Production line monitoring
Involved in a project with the Defence Materials Technology Centre (DMTC) in 2010, Sutton Tools found the need to facilitate communication between staff and partners around the country.
Using team collaboration software and enterprise wiki Atlassian Confluence, Sutton Tools quickly realised that they were able to use the platform to manage the project and share written communications, as well as transferring data from their equipment straight to the application. That data was then shared with the team.
This was the company’s first real foray into live data, but the concept of monitoring and gathering data from equipment has been important in industrial businesses for a long time. Steve Dowey, Technology Manager at Sutton Tools, explains:
“If you’re in automotive, or a big plant, or you run an energy company, or you make chocolate biscuits, you would have always had a huge understanding of your equipment and your factory through a SCADA system.”
SCADA, or supervisory control and data acquisition, is a computer system that gathers and analyses data – in this case, from industrial equipment.
Breaking down the barriers
For businesses today, the core difference between a system such as SCADA and the IoT, he says, is accessibility. By now the cost of making an object internet-aware has fallen dramatically.
“So what that means,” says Steve, “is especially in engineering, the low-value production line that you wouldn’t have applied the SCADA system to because it wasn’t cost effective, has suddenly become something you can look at doing.”
“The need for management data in real time from equipment has always been there,” he adds.
“Whether or not you could afford to do it, or that it made business sense to do it, is now the difference.
“IoT has lowered the bar to give you this information from your systems [cost-effectively].”
But what does the increase in IoT capability actually allow businesses to do? For Sutton Tools, it means the transition from gathering historical data on production lines and equipment, to gathering near real-time data that informs better business decisions.
In the past, monitoring systems without SCADA would have provided business owners with data from their production lines yesterday, or the day before, or during the week. With IoT in place, they can be analysing it as it happens.
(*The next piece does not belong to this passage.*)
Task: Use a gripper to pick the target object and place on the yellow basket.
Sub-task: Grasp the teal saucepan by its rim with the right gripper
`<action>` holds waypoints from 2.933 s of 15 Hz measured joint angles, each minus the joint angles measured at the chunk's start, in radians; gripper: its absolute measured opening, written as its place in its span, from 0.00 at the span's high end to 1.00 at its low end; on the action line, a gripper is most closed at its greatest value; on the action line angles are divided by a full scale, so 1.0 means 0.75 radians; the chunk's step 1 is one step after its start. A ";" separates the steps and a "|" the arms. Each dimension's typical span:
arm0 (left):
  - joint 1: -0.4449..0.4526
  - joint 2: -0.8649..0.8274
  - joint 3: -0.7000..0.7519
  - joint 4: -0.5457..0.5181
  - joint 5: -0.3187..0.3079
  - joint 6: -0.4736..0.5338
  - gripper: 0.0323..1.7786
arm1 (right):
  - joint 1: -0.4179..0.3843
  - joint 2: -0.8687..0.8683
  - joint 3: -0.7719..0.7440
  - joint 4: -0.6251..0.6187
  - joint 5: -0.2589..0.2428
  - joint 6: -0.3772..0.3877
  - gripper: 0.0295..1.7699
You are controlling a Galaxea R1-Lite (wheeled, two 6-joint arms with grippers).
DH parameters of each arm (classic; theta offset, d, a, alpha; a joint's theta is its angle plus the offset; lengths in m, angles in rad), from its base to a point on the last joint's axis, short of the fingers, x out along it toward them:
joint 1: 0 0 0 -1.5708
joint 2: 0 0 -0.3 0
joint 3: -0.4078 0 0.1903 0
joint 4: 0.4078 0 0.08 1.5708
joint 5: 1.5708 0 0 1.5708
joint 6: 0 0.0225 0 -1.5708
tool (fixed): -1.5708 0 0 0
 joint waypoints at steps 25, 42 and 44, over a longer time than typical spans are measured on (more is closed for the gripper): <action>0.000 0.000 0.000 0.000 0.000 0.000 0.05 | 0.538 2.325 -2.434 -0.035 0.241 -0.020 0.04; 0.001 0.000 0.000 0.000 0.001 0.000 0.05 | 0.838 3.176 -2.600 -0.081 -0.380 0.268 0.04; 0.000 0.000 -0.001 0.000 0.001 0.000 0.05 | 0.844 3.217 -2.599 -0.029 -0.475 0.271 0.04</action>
“When it comes to IoT, we’re in a very early stage of that [data] adoption,” says Steve.
“But I can see that we can start to make decisions on productivity, or decisions on how a line is being operated in real time. And as the data is being analysed as we go, you don’t have to wait until a day later.”
What will be crucial in the development of IoT within businesses, is to apply the data gathered in an intelligent way – plus realising what kind of data you don’t need.
“Just getting information for information’s sake isn’t necessarily going to be of any use or any value,” says Steve.
“You’ve got to then determine how you’re going to interpret it.”
Information is power
Once businesses have determined what kind of information benefits them most, there’s no shortage of scope when it comes to utilising it.
More information on your systems could mean less waste, or quicker set up times. Intelligent measurement systems have the potential to increase quality control. Ability to share more live data with your customer could increase their involvement in the process – giving them ownership of the product earlier in the process.
However, Steve emphasises, an IoT solution isn’t just bought and plugged in.
In order to reap the benefits of increased connectivity, you have to have the right skill set in your company in order to configure and establish what you need from the connected network.
“It’s a big crossover between IT and engineering that is larger than has occurred before,” says Steve.
For businesses and connectivity, cost is one barrier that is being quickly overcome. Collaboration between departments and careful application of data are now pivotal to launching and operating a truly successful IoT solution.